Laurence Richardson Baily (9 July 1815 – 18 April 1887) was an English marine insurance specialist, director of transport companies and Conservative politician who sat in the House of Commons from 1885 to 1886.

Baily was born at Tottenham, the son of John Baily of Gartley House, Kent and his wife Sarah Head. He was educated at Merchant Taylors' School and in Paris. He became a marine insurance average adjuster (a claims specialist) based in Liverpool.
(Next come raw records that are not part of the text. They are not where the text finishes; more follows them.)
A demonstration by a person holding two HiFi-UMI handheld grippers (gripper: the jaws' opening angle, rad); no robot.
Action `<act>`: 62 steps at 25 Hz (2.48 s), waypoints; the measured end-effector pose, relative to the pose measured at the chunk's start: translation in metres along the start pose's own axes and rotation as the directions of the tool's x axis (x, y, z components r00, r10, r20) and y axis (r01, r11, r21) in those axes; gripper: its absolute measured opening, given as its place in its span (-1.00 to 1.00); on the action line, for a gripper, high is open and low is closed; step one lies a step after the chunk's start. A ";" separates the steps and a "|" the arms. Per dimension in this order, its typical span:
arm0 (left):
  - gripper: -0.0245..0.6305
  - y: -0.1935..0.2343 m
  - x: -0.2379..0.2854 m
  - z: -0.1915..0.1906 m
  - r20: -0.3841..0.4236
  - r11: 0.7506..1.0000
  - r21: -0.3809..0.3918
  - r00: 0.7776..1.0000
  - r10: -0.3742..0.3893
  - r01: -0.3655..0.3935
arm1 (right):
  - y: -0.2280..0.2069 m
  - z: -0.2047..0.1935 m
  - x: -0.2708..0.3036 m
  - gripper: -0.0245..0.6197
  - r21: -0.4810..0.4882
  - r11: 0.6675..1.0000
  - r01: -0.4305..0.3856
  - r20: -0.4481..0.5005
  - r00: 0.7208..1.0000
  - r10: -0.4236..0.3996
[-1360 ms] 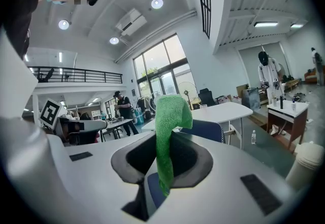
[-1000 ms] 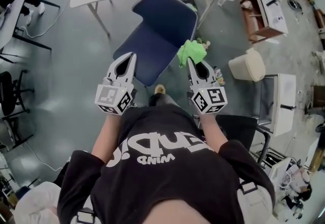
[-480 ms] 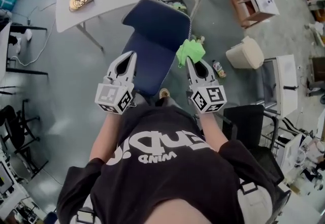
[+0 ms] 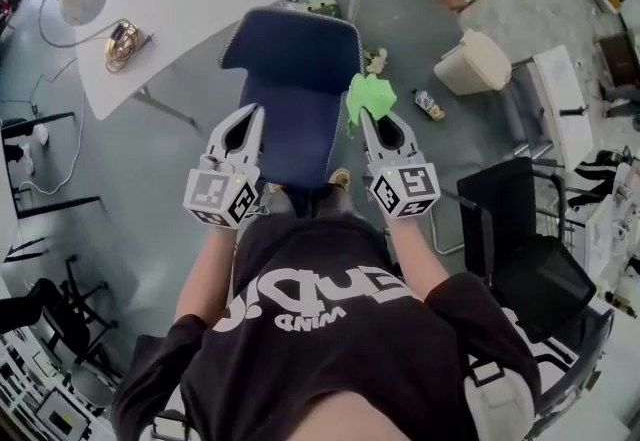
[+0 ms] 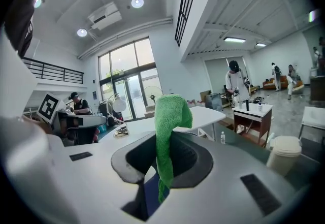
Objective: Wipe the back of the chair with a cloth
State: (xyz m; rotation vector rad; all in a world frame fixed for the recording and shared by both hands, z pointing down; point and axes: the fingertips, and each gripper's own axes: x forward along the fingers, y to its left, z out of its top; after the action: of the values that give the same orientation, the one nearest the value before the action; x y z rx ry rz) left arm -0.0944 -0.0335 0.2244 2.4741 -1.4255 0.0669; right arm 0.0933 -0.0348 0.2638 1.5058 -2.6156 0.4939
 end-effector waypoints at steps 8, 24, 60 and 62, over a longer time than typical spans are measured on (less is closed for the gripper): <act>-0.94 0.006 0.030 -0.023 -0.035 0.997 -0.018 0.997 -0.071 0.071 | -0.021 -0.015 0.012 -0.75 0.022 0.995 0.094 0.000 0.996 -0.094; -0.94 0.061 0.091 -0.097 -0.090 0.991 -0.041 0.988 -0.128 0.124 | -0.062 -0.079 0.082 -0.75 0.034 0.972 0.232 -0.017 0.973 -0.231; -0.94 0.138 0.112 -0.163 -0.112 0.998 -0.061 0.993 -0.039 0.032 | -0.071 -0.144 0.246 -0.75 0.023 0.988 0.150 -0.025 0.988 -0.150; -0.94 0.147 0.105 -0.166 -0.118 0.998 -0.061 0.993 -0.023 0.015 | -0.061 -0.148 0.255 -0.75 0.029 0.991 0.133 -0.026 0.991 -0.133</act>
State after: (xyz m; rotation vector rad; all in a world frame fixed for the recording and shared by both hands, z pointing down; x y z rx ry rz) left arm -0.1495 -0.1472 0.4349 2.3923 -1.3353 0.1615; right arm 0.0021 -0.2273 0.4765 1.6589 -2.4796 0.5378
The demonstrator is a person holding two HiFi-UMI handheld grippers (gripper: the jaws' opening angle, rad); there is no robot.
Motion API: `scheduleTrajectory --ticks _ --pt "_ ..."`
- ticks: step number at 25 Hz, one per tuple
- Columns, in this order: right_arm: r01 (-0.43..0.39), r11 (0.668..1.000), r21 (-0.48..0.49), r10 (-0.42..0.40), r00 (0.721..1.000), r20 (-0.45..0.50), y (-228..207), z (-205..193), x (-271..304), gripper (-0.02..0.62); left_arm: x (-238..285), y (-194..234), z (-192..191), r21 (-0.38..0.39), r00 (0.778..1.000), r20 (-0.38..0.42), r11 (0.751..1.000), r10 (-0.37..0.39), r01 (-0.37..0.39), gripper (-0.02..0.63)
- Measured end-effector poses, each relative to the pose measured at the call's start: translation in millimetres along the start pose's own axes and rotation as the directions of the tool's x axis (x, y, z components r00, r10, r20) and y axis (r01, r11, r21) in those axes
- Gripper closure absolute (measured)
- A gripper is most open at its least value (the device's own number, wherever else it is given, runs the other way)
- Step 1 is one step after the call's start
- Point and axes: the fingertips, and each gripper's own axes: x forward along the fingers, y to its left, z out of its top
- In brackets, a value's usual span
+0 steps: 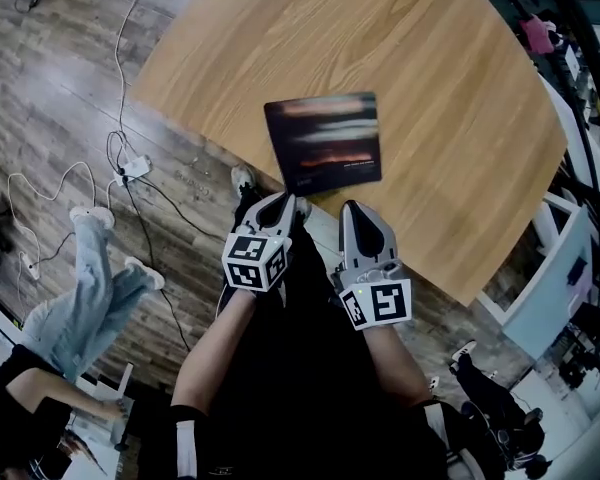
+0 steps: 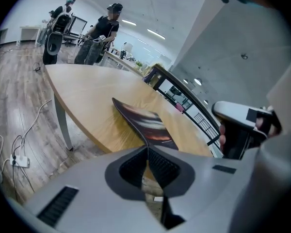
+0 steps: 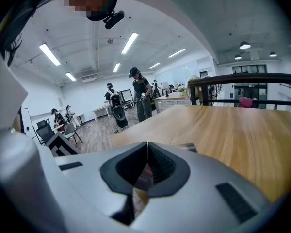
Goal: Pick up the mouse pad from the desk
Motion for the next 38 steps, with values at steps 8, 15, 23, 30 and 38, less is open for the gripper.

Progressing to directing transport companies, he became a director of the Great Northern Railway, of the Buffalo and Lake Huron Railway, and of the Pacific Steam Navigation Company. He was chairman of British Continental African Company and of Reliance Marine Insurance Company, and a government nominee on the Mersey Docks and Harbour Board. He was president of the Liverpool Chamber of Commerce and was a J.P. for Liverpool

Baily stood for parliament unsuccessfully at Sunderland in the 1874 general election. In the 1885 general election, Baily was elected Member of Parliament for Liverpool Exchange but lost the seat in the 1886 general election by 200 votes to a Home Rule candidate. He died a few months later at the age of 71.

Baily married Mary Smith of Liverpool in 1850 and they lived at Allerton Hall, Woolton, Liverpool.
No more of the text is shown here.